Problem details
Each line from the start of the data below through the one containing "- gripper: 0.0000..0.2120" must be reproduced exactly.

Segment Start: Data extract

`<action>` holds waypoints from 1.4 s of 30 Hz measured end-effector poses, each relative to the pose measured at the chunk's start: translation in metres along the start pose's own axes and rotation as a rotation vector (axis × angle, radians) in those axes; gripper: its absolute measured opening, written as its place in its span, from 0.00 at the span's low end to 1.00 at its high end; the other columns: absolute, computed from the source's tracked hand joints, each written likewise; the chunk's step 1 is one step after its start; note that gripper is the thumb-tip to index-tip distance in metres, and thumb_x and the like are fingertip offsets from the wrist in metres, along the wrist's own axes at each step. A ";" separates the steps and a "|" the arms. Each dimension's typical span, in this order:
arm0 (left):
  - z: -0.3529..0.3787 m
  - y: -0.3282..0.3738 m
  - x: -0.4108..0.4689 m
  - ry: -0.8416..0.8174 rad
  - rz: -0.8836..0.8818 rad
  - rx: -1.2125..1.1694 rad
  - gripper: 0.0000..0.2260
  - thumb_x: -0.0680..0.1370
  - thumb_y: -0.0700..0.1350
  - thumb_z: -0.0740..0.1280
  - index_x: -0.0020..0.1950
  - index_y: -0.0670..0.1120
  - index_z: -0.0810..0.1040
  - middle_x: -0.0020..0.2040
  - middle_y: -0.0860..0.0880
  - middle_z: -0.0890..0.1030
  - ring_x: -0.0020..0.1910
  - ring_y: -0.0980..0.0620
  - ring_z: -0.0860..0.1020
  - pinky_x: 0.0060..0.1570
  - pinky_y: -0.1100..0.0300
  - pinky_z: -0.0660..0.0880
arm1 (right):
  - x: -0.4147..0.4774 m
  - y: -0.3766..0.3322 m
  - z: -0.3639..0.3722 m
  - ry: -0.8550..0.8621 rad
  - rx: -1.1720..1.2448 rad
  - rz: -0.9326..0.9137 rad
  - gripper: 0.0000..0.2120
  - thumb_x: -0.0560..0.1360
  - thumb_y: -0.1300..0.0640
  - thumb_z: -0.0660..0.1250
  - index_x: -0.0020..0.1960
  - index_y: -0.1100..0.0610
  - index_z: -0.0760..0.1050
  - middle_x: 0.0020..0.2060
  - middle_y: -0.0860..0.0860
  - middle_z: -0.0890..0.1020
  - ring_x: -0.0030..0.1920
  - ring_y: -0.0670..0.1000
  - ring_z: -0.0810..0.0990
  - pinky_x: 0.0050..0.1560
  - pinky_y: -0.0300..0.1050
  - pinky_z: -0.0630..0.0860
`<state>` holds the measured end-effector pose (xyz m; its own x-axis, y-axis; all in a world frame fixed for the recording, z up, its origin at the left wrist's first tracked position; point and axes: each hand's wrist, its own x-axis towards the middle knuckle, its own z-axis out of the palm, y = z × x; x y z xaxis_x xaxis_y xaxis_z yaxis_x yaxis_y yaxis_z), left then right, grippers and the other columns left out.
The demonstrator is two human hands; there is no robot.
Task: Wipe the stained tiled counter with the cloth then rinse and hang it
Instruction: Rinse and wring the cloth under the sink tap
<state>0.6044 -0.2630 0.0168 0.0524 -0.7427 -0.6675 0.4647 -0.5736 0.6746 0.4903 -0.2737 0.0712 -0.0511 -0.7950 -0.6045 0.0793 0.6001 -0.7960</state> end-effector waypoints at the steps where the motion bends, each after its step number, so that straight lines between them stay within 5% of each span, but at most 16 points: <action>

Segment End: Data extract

Response to this exercise
`<action>` holds waypoints from 1.4 s of 30 Hz measured end-effector poses, each relative to the pose measured at the chunk's start: translation in metres along the start pose's own axes and rotation as a rotation vector (axis × angle, radians) in those axes; gripper: its absolute measured opening, written as its place in its span, from 0.00 at the span's low end to 1.00 at its high end; the other columns: absolute, computed from the source's tracked hand joints, each written likewise; the chunk's step 1 is one step after its start; note that gripper is the thumb-tip to index-tip distance in metres, and thumb_x and the like are fingertip offsets from the wrist in metres, along the wrist's own axes at each step. A ";" separates the steps and a "|" the arms. Each dimension's typical span, in this order:
arm0 (left):
  - z: -0.3529..0.3787 m
  - y: -0.3282..0.3738 m
  - x: -0.4108..0.4689 m
  - ry: -0.8416..0.8174 rad
  - rz: -0.8836..0.8818 rad
  - rx: -1.2125..1.1694 rad
  - gripper: 0.0000..0.2260
  - thumb_x: -0.0680..0.1370
  - thumb_y: -0.0700..0.1350
  - thumb_z: -0.0740..0.1280
  - index_x: -0.0020..0.1950
  - index_y: -0.0670..0.1120
  - index_z: -0.0810..0.1040
  - middle_x: -0.0020..0.2040
  - middle_y: -0.0860..0.0880
  - middle_z: -0.0890..0.1030
  - ring_x: -0.0020..0.1910
  - ring_y: -0.0980..0.0620
  - ring_z: -0.0860..0.1020
  - pinky_x: 0.0060..0.1570
  - pinky_y: -0.1100..0.0300
  - pinky_z: -0.0660..0.0880
arm1 (right):
  - x: -0.4147..0.4774 m
  - y: -0.3766..0.3322 m
  - z: -0.3639..0.3722 m
  - ry: -0.8550..0.8621 rad
  - rx: -1.1720..1.2448 rad
  - rz: -0.9326..0.9137 rad
  - gripper: 0.0000..0.2120

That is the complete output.